To be precise, the “lossless” compression is still a compression algorithm. They just didn’t implement the steps that actually make the compression algorithm lossless.
From the write up:
JBIG2, the image format used in the affected PDFs, usually has lossless and lossy operation modes. Pattern Matching & Substitution„ (PM&S) is one of the standard operation modes for lossy JBIG2, and „Soft Pattern Matching“ (SPM) for lossless JBIG2 (Read here or read the papery by Paul Howard et al.1)). In the JBIG2 standard, the named techniques are called „Symbol Matching“.

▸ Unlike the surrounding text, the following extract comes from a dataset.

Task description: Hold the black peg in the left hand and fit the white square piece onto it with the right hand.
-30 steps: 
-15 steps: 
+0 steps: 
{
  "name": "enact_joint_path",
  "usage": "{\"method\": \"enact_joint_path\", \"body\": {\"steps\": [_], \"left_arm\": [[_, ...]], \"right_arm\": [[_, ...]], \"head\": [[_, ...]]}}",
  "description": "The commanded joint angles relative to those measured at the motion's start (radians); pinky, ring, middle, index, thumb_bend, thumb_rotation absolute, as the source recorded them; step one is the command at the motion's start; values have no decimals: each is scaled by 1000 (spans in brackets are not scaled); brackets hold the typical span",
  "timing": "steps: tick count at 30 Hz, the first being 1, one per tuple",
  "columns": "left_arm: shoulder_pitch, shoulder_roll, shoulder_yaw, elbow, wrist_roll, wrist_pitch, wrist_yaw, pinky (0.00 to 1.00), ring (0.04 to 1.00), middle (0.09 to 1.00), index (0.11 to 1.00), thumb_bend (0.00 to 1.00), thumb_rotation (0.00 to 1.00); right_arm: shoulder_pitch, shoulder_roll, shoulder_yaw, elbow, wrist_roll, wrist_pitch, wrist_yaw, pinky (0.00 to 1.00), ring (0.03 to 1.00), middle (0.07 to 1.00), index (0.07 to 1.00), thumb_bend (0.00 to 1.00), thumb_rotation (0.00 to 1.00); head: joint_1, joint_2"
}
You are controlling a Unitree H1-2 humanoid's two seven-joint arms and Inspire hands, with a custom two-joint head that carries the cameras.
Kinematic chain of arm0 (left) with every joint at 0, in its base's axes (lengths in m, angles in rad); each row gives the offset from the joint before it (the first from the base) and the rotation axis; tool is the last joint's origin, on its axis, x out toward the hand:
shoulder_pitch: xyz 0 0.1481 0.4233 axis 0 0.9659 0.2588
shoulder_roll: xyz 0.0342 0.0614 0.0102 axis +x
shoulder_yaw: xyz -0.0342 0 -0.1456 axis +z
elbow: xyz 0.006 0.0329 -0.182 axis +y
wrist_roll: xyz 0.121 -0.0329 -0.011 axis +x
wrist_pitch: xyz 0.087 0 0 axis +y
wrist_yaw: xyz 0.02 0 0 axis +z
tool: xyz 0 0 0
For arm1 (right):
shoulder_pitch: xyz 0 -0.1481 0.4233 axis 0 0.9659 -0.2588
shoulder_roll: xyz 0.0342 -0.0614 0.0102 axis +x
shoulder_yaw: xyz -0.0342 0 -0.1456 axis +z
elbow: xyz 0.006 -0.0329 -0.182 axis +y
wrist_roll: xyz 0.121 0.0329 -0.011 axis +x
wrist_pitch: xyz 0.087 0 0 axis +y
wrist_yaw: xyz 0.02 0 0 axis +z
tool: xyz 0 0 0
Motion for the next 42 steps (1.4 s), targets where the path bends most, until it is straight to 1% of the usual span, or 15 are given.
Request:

PM&S works lossy, SPM lossless. Both operation modes have the basics in common: Images are cut into small segments, which are grouped by similarity. For every group only a representative segment is is saved that gets reused instead of other group members, which may cause character substitution. Different to PM&S, SPM corrects such errors by additionally saving difference images containing the differences of the reused symbols in comparison to the original image. This correction step seems to have been left out by Xerox.
I was a dual major Electrical Engineering/Philosophy. The rigorous logic in some branches of philosophy was very helpful for programming principles. And the the philosophy of mathematics and philosophy of mind has overlaps with and supplements modern AI theory pretty well.
I’m out of the tech world now but if I were hiring entry level software developers, I’d consider a philosophy degree to be a plus, at least for people who have the threshold competency in actual programming.